そしてジュロウが手榴弾をフィアに向かって投げた。
「よし、オゼル、大丈夫か?」
オゼルもようやく起き上がる。
「大丈夫です・・・」
しかしオゼルの目に、さっきより酷い状態になったスピアナが飛び込んだ。
「・・・オゼル、行くぞ」
ジュロウは静かに言うと、オゼルも立ちあがって走り出す。
その直後、背後からレーザーが飛んできて、その進行方向に対して横向きだったオゼルの背中をかすった。

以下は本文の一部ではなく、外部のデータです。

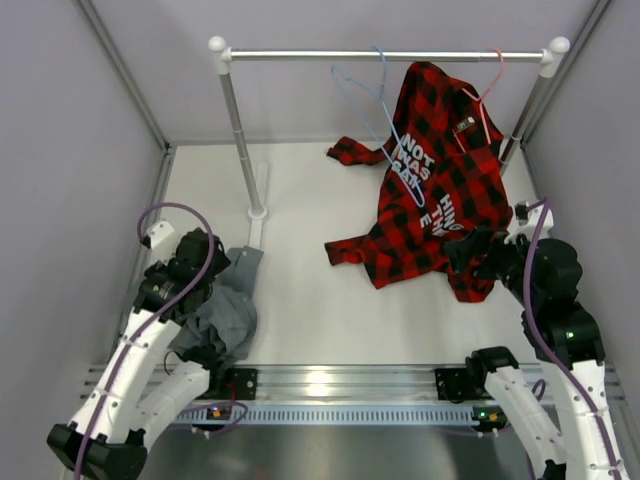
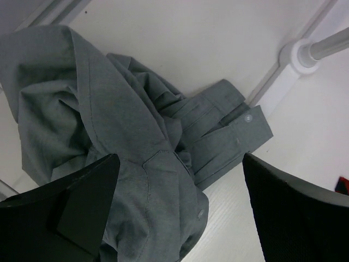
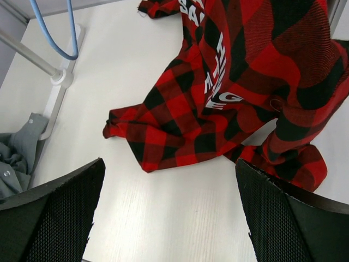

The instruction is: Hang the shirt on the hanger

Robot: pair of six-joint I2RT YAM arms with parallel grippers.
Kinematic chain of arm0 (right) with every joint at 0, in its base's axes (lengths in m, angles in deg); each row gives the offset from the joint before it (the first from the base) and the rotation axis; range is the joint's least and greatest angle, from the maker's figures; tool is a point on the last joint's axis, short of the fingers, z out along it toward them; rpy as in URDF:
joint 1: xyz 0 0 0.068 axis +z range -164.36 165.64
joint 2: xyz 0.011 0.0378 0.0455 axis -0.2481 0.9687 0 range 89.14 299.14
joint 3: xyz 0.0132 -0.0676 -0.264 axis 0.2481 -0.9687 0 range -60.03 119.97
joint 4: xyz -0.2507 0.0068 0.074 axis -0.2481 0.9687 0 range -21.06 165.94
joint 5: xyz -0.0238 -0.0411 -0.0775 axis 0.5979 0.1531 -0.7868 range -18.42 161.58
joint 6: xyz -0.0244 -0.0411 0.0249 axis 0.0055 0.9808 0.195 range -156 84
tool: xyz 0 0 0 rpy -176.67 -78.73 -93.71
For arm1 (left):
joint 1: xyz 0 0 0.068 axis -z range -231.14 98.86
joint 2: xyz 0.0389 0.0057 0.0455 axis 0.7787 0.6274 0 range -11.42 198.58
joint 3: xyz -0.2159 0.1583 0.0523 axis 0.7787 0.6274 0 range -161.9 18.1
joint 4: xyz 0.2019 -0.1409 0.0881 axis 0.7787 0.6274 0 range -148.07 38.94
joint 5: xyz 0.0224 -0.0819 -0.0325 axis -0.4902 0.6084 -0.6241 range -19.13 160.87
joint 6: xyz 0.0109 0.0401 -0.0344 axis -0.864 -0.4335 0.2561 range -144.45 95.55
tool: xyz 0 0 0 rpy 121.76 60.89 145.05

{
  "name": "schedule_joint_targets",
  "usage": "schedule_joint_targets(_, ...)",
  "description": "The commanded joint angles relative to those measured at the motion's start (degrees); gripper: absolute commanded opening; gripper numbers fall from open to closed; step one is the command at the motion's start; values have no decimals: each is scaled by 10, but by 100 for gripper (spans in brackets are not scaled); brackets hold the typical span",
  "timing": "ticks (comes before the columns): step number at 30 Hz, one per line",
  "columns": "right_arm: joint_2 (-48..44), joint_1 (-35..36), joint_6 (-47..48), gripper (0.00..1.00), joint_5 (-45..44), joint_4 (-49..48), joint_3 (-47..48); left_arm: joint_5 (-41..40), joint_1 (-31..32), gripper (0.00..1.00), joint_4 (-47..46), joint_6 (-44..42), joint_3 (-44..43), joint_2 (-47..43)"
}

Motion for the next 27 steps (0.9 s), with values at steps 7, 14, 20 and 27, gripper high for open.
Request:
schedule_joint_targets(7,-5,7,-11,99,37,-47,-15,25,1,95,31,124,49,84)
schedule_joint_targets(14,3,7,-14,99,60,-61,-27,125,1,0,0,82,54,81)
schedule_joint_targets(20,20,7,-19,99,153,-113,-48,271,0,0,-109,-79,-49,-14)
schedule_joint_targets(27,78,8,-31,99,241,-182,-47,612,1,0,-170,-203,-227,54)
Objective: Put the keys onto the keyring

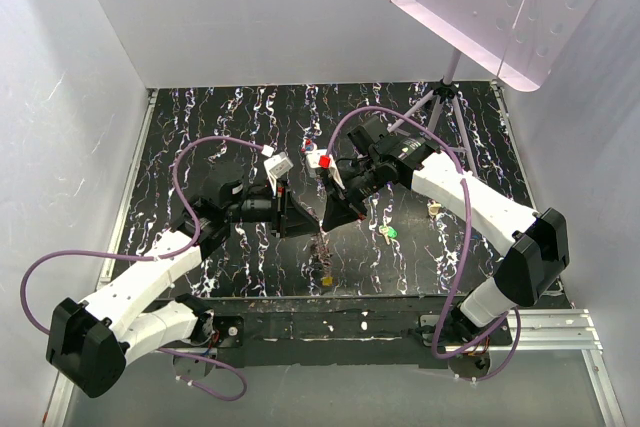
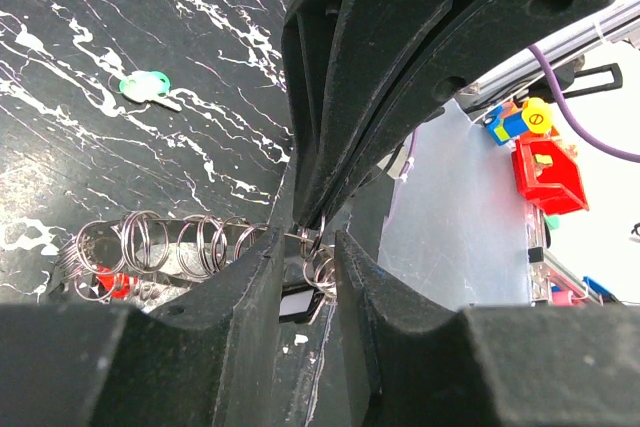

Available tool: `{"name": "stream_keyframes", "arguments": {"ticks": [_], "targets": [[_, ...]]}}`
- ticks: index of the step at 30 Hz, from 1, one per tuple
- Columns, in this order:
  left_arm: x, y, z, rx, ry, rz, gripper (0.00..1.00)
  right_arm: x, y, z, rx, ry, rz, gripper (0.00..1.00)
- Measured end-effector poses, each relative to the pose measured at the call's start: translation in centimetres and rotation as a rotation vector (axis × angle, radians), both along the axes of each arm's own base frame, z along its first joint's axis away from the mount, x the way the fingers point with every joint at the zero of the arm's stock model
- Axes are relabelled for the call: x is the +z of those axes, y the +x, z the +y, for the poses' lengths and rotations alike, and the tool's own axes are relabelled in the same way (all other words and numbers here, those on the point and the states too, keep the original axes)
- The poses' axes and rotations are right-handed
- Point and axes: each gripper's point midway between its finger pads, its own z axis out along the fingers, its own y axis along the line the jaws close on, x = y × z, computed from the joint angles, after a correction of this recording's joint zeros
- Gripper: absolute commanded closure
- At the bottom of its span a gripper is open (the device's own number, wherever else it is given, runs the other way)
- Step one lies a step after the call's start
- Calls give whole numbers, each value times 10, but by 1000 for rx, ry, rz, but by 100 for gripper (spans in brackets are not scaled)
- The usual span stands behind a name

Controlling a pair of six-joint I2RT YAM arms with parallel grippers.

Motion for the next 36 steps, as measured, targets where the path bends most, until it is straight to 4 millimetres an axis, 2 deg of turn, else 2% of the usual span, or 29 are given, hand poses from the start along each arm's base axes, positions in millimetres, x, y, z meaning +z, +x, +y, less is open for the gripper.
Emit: {"name": "stream_keyframes", "arguments": {"ticks": [7,13,21,36], "targets": [[-2,-2,-2,-10,4,6,73,0,-1,0,0,1,6,99],[0,-1,-3,-11,3,-1,80,0,-1,0,-1,0,9,99],[0,-2,-4,-17,5,-8,76,-1,-1,1,1,-1,19,99],[-1,-1,-4,-23,17,-16,78,-2,-1,1,-3,-7,29,99]]}}
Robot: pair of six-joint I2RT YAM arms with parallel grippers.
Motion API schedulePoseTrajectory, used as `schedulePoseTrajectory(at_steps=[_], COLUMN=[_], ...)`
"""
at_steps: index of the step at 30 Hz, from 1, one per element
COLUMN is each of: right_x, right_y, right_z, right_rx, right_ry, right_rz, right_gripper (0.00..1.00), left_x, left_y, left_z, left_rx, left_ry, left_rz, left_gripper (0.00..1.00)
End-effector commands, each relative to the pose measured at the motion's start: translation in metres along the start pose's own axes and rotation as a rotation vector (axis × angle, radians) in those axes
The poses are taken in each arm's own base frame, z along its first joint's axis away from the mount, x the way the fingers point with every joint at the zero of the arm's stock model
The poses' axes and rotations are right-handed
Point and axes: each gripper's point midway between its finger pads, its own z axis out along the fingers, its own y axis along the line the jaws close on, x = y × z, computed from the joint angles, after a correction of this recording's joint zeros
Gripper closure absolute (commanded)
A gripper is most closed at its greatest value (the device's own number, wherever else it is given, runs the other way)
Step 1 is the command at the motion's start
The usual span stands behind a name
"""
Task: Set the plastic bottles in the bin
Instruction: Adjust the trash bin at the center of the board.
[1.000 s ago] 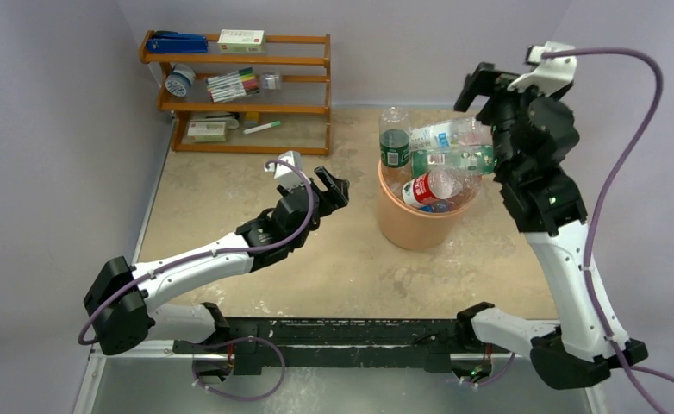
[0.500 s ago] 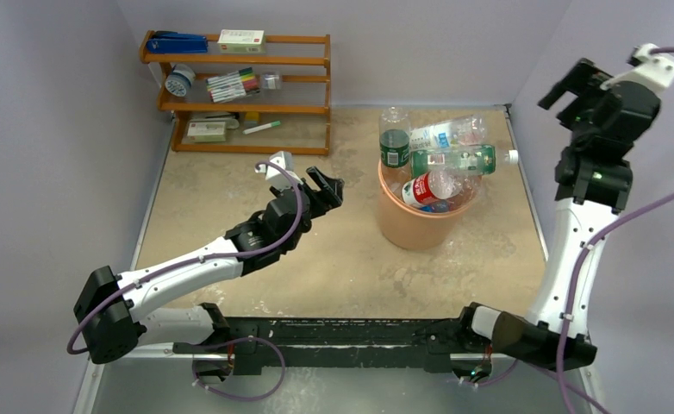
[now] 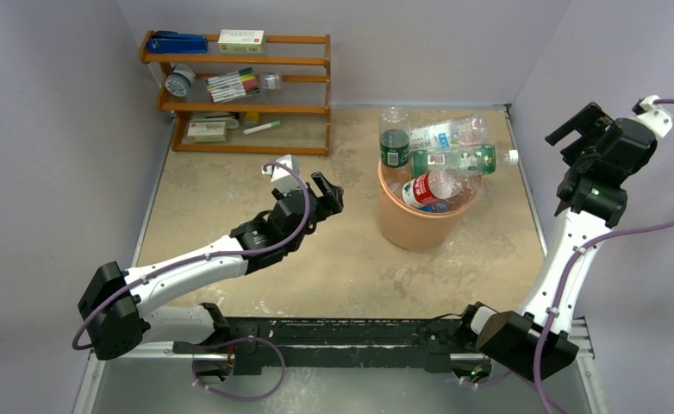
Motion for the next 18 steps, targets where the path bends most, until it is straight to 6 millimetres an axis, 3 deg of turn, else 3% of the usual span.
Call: schedulePoseTrajectory(at_steps=[1,10,14,18], right_x=[-0.017,0.022,0.055,0.109], right_y=[-0.007,-0.029,-0.031,-0.035], right_z=[-0.010,-0.013,-0.004,0.010], right_rx=[0.015,0.074,0.049,0.018], right_ry=[-0.098,-0.068,0.002,0.120], right_rz=[0.065,0.161,0.207,0.252], right_gripper=[0.00,0.00,0.00,0.00], left_x=[-0.010,-0.017,-0.018,-0.016], left_y=[-0.011,-0.011,-0.006,-0.001], left_z=[-0.001,-0.010,-0.014,-0.015], left_rx=[0.030,0.050,0.051,0.045], left_ry=[-0.017,-0.027,-0.034,-0.030], left_rz=[-0.013,-0.026,-0.036,-0.040], left_gripper=[0.25,0.25,0.25,0.25])
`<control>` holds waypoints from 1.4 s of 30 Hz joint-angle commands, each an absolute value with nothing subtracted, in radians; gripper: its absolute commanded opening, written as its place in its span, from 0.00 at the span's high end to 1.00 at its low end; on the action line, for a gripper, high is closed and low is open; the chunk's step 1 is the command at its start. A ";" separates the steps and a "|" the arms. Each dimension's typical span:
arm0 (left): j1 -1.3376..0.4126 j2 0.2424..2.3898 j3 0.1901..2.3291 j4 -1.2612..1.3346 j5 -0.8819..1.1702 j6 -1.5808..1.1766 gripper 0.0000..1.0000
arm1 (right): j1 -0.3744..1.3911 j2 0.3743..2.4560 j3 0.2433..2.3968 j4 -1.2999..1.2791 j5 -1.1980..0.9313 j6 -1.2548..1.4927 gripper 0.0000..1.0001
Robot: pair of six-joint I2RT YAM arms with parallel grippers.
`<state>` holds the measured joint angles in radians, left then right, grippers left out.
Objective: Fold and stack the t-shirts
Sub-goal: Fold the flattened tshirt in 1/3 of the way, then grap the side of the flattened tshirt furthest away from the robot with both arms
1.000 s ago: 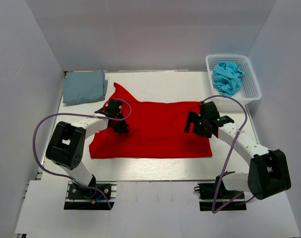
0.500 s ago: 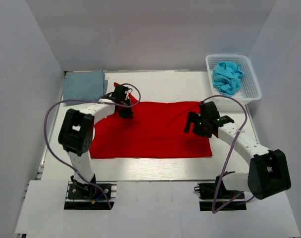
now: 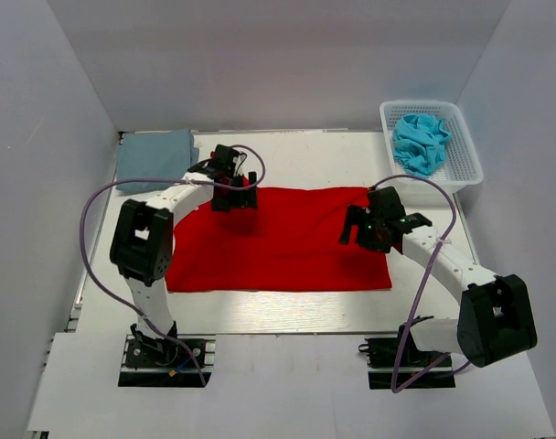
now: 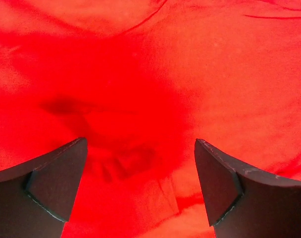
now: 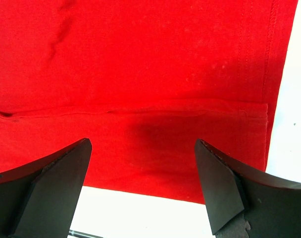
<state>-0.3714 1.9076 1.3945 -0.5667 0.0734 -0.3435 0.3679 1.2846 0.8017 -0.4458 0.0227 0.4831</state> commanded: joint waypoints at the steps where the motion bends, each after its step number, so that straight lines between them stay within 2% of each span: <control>1: -0.373 1.721 1.341 -0.583 0.002 -0.389 0.01 | 0.370 1.290 0.833 -0.425 0.020 0.462 0.10; 6: -0.353 1.516 1.056 -0.607 -0.076 -0.541 0.01 | 0.376 1.305 0.790 -0.388 0.026 0.437 0.10; 13: -0.353 1.350 0.723 -0.533 -0.054 -0.721 0.01 | 0.382 1.354 0.661 -0.266 0.011 0.459 0.10; 16: -0.362 1.315 0.643 -0.532 -0.044 -0.817 0.01 | 0.385 1.370 0.606 -0.256 -0.034 0.492 0.10; 18: -0.362 1.315 0.609 -0.621 -0.055 -0.876 0.01 | 0.387 1.353 0.537 -0.268 -0.052 0.523 0.10; 22: -0.373 1.247 0.517 -0.771 -0.025 -0.990 0.01 | 0.403 1.186 0.416 -0.305 -0.066 0.575 0.10; 26: -0.388 1.027 0.471 -0.865 0.108 -1.013 0.01 | 0.425 1.040 0.396 -0.379 -0.101 0.584 0.10; 28: -0.388 0.919 0.504 -0.874 0.152 -1.012 0.01 | 0.445 1.025 0.449 -0.443 -0.100 0.589 0.10; 30: -0.388 0.904 0.616 -0.908 0.048 -0.976 0.01 | 0.469 1.026 0.523 -0.480 -0.057 0.572 0.10; 32: -0.388 0.975 0.722 -0.908 -0.077 -0.895 0.01 | 0.474 1.049 0.628 -0.474 -0.005 0.555 0.10; 35: -0.367 1.176 0.981 -0.853 -0.213 -0.835 0.01 | 0.468 1.133 0.771 -0.450 0.096 0.514 0.10; 40: -0.357 1.532 1.231 -0.767 -0.432 -0.747 0.01 | 0.462 1.339 1.009 -0.449 0.254 0.474 0.10; 42: -0.331 1.658 1.400 -0.802 -0.492 -0.736 0.01 | 0.451 1.426 1.109 -0.465 0.328 0.486 0.10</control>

先ほどジュロウが投げた手榴弾の爆破を生き延びて、倒れこみながら最後の反撃に出たフィアが銃を構えていた。
「クソ!!・・・」
オゼルが背中をおさえようと手を後ろに回すが、痛みで言うことが聞かないようだ。
「待ってろ、俺が運んでやる!」
ジュロウがオゼルを担ごうとして、オゼルの肩に手を回す。
その瞬間、ジュロウの目に入ったのは、未だ銃を構えているフィアであった。
そして赤いレーザーが発射された瞬間、ジュロウは命中寸前にオゼルの前に飛び出して、
赤いレーザーを自らの胸元に命中させた。
同時に手榴弾を投げて、今度こそフィアを木っ端微塵にする。
しかしそこで力尽きた。
ジュロウが倒れこむと、オゼルは背中の痛みも忘れて涙を流し始めた。
「馬鹿な・・・こんなことが・・・」
急いで体を上に向けると、ジュロウはうっすらと目を開けた。
「ジュロウ中佐!おきてください!」
「・・・オゼルか・・・お前は早くヘリに迎え・・・」
オゼルはジュロウを担ごうとした。しかしジュロウは重装備ゆえ、重い、自分の背中の傷もあった。
「待っててください・・・今助けますから・・・」
「さっさとヘリに行け!!」
ジュロウは持ち上げようとするオゼルに怒鳴った。
しかし次は静かな吐息のような声になる。
「・・・はやく・・・行くんだ・・・」
オゼルはどうしたらいいか分からず、ジュロウをただただ見やっていた。
ジュロウは静かに微笑むと、小さな声で呟いた。
「見捨てることも・・・大切だ・・・」
そのジュロウのその言葉が、オゼルの胸に深く突き刺さった。
「では・・・いかせてもらいます!」
オゼルはしっかりとジュロウに敬礼をすると、ヘリコプターのほうへと向かっていった。